This blog post was written in partnership with Karcher


Flex Appeal: Zero Hours

Writer Lourdes Walsh shares her initial skepticism about #flexappeal 

My first impression of Flex Appeal – a kaleidoscopic bombardment of lycra-clad women on my social media feeds – was not the most positive. A bunch of middle class, mostly white women with the privilege of career. Most, if not all, seemed to be living in their own homes, or at least with home security.

We are not of the same tribe.

They wanted to be able to collect their kids from school two afternoons a week, I wanted to be able to feed my kid two afternoons a week.

Calling for flexible working is all well and good. It’s a cause primarily benefiting women, as we are still the majority care-givers within every society. As a feminist, I’m all for that.

And yet, flexible working seemed to serve only a very small demographic of working women; the educated, those with five-year plans, life goals and a voice of agency.

I have been in employment for my child’s entire life. I was self-employed through my pregnancy and went back to work when he was six weeks old, having graduated from art school at 37 weeks pregnant. As a single parent I was never judged or berated for this. If anything, I was pressured to return. Single parents are demonised and I felt the constant need to prove my worth. That meant paying my way.

As a single parent, self-employment was not working. I needed stability and financial guarantees. I needed to pay London rent amid a housing crisis. As a single parent you are often pigeon-holed a ‘scrounger’. We are to work in anything, accept everything, no matter the detriment. I was a roach sifting through the scraps of job listings.

I said yes to whatever I could. I worked shifts in a pub, my colleagues taking turns to build Lego with my son at a corner table hidden from the boozer’s patrons. I was fortunate enough to have a manager who listened when I said I HAVE to work a certain number of hours. Inevitably though, I couldn’t have all the day shifts. Others had responsibilities too: relationships, auditions, degrees and second jobs.

I created a WhatsApp group among friends to farm my kid out when I worked late shifts. With one friend, I would drop my son off to at 5pm, then collect him after midnight, pulling him from the warm nest he shared with her own son, carrying him over my shoulder home in his pyjamas and out through the cold.

It leaves a constant pit in your stomach, a piercing headache of logistics.

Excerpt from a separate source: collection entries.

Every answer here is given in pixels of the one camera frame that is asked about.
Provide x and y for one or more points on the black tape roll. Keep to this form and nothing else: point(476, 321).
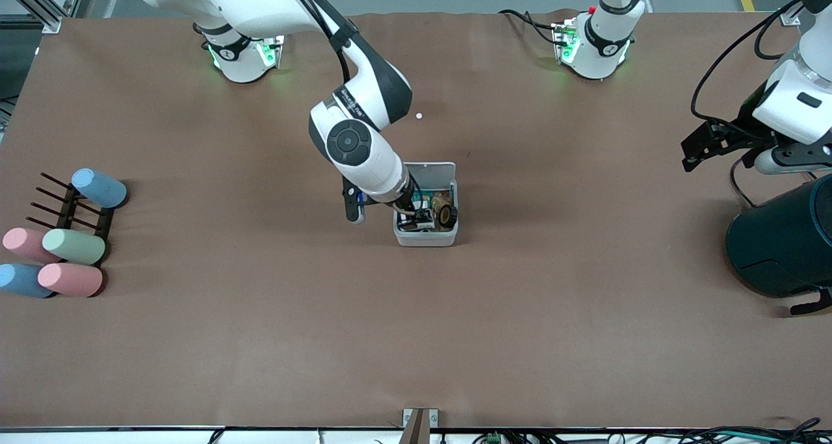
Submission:
point(454, 220)

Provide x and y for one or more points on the brown crumpled wrapper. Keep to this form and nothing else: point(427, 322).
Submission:
point(442, 199)

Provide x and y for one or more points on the brown table cover sheet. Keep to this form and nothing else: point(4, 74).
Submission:
point(325, 340)

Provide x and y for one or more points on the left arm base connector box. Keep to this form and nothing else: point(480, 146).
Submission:
point(565, 41)

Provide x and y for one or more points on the teal packet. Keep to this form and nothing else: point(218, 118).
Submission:
point(432, 194)

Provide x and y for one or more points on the green foam cylinder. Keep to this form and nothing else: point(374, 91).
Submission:
point(75, 246)

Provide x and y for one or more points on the aluminium frame profile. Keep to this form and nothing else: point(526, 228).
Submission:
point(790, 19)
point(39, 8)

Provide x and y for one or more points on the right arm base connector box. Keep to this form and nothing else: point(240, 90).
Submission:
point(272, 51)

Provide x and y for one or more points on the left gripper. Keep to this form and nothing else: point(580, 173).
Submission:
point(736, 134)

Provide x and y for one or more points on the metal bracket with brown strip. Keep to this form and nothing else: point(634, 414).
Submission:
point(419, 428)

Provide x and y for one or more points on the dark teal round trash can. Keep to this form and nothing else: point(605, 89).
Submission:
point(780, 242)

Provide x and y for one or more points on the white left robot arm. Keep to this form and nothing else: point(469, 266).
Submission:
point(604, 41)

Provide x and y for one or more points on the black peg cup rack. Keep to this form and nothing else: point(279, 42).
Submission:
point(67, 213)

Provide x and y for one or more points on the blue foam cylinder bottom left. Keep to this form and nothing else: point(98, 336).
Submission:
point(19, 280)

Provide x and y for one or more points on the pink foam cylinder front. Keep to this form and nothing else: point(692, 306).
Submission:
point(70, 279)

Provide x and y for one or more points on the pink plastic cup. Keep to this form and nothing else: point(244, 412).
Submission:
point(23, 244)

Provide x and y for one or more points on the blue plastic cup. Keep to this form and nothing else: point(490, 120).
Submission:
point(101, 189)

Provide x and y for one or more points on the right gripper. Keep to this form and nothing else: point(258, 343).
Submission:
point(407, 204)

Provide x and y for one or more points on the white square lidded bin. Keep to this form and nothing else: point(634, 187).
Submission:
point(435, 173)

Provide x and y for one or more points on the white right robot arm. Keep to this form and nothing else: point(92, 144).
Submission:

There’s hair loss and acne, there’s weight fluctuations and bouts of insomnia. Stress. Anxiety. Fatigue.

It’s relentless.

I did find another job, though. A job I was over-qualified for and passionate about. It was a rung on the ‘career ladder’. I felt inspired and hopeful and for the first time in too long I could let my shoulders drop and take a breath. I was working for London’s leading children’s theatre and from the very beginning I was honest about my ‘situation’ – that I have sole physical, emotional and financial responsibility for a child.

My working pattern was flexible, a few 9am starts and 4pm finishes. I hesitate to call it the dream – a working life that works with the needs of, you know, life – but initially it worked. Before long this was stretched: 4pm finishes became later, then a Saturday afternoon, then every Sunday morning. And then, suddenly, a change: everyone who had started within the last six months was put on a zero-hour contract.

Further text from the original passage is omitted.